The research experiments
The crew is supposed to spend up to five days in orbit, and in between completing the first-ever private spacewalk, complete nearly 40 science experiments.
A handful of those experiments involve trying to better understand why astronauts suffer from vision problems, called spaceflight-associated neuro-ocular syndrome. It’s believed the issue is caused by increased pressure in the brain and swelling of the optic nerve.
An experiment in conjunction with CU Boulder will look at how the absence of gravity could cause more fluid to go to the head. The crew will wear “smart” contact lenses with tiny micro-sensors that continuously measure their eyes.
“If you get to Mars, and by the time you get there, you’re unable to see, that’s a really big issue,” Gillis said.

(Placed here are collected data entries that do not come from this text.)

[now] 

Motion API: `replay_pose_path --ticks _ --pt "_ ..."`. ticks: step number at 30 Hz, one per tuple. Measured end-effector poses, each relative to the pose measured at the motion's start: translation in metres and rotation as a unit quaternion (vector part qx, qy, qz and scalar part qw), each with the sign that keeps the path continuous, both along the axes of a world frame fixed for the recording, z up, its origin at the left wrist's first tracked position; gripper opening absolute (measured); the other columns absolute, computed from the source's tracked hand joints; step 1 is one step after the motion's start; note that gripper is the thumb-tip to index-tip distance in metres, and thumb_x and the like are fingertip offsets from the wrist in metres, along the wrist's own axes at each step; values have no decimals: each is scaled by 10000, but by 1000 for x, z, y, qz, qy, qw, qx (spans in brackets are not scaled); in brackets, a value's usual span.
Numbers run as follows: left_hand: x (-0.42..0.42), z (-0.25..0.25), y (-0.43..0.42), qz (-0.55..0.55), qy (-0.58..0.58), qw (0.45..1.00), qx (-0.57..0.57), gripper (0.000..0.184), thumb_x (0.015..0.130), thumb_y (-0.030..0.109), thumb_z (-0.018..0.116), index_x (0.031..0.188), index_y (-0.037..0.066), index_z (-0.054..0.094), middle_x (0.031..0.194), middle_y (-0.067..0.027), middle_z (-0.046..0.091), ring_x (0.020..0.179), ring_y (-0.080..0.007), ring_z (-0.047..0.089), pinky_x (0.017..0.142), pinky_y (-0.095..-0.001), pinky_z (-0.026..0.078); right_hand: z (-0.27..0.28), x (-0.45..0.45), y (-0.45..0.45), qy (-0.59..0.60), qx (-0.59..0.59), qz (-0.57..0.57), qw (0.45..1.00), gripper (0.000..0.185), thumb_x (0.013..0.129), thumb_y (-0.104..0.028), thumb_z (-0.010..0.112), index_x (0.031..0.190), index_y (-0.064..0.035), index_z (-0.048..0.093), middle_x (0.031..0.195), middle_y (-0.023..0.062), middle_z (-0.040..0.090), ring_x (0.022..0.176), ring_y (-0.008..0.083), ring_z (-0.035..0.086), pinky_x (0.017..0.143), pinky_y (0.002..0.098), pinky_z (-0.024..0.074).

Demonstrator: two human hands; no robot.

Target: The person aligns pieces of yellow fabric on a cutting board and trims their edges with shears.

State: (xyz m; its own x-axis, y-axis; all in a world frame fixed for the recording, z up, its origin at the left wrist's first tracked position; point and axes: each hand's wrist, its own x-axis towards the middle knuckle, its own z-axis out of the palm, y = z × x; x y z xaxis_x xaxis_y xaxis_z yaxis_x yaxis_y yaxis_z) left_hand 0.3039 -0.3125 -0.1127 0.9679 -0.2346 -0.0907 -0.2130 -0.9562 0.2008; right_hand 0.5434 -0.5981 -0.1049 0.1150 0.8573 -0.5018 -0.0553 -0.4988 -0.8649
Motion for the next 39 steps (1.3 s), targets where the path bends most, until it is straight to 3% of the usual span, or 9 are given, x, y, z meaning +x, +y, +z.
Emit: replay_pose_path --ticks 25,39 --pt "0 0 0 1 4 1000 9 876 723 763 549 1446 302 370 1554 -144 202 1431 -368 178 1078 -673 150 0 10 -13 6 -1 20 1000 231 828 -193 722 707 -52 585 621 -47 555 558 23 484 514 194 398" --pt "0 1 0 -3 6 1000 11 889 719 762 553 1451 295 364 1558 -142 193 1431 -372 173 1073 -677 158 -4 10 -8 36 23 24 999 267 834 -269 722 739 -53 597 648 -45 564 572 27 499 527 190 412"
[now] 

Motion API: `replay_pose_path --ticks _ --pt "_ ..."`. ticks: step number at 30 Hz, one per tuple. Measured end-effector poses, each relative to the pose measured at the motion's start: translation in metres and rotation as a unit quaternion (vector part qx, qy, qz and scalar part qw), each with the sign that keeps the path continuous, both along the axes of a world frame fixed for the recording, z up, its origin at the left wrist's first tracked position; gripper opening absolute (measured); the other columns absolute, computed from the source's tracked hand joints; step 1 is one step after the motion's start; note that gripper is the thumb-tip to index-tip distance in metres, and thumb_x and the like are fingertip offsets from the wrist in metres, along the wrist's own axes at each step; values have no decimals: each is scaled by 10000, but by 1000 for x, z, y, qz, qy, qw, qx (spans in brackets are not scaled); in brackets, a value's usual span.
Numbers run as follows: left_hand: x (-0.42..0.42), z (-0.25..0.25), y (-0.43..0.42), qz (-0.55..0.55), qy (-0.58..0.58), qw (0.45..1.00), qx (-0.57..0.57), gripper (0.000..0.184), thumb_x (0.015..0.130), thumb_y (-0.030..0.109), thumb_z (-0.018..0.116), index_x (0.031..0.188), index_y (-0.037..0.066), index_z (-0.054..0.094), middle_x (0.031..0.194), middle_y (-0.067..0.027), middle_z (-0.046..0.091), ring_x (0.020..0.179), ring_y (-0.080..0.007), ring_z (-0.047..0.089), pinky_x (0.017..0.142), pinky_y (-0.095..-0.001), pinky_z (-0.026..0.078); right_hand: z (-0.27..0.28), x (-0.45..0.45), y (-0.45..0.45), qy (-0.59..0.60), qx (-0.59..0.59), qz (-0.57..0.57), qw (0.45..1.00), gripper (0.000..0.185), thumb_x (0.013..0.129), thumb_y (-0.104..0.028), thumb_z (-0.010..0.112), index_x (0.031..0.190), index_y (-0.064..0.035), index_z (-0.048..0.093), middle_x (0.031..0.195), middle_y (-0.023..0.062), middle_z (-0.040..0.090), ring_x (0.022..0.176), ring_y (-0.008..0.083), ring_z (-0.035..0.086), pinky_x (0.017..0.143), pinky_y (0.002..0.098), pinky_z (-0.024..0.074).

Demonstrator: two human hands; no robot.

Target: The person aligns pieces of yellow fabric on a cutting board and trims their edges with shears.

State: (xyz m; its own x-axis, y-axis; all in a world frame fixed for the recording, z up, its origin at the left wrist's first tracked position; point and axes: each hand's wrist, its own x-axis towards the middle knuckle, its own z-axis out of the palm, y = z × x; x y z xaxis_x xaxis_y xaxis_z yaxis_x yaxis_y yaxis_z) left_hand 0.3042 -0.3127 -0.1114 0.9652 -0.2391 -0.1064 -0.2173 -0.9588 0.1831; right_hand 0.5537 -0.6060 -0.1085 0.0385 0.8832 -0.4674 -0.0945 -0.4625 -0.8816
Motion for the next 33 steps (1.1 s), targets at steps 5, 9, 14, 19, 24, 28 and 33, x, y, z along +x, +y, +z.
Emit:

In another experiment, Poteet and Menon will wear endoscopic cameras that will go down their noses and take images of their airways before space travel, while in space, and after their return. The point is to find out how space travel affects a person’s airway so that crews could effectively intubate a space traveler if necessary.
Several of the experiments, including one involving glucose monitoring, center on a future when “regular people” with health problems go to space.
“In the NASA selection process for an astronaut, you need to be at the peak of the pyramid of health, intelligence, all that, the requirements to become an astronaut,” Poteet said. “Once we open up the floodgates and make space accessible to everyone, we’ve got to be able to manage some of those health concerns that will come up. Basic things like diabetes.”
As for the spacewalk, the crew will attempt the “first-ever commercial extravehicular activity” at 700 kilometers above the Earth while wearing SpaceX-designed spacesuits. “Building a base on the moon and a city on Mars will require thousands of spacesuits,” according to the mission’s website.
When the crew will actually get to launch from Florida into space is uncertain, especially after the failure of the SpaceX Falcon 9 rocket July 11. The rocket was supposed to deploy 20 Starlink internet satellites, but could not do so because of a liquid oxygen leak, SpaceX said.The Polaris Dawn crew is continuing to train as they await a launch date. The mission website says it will launch “no earlier than July 31.”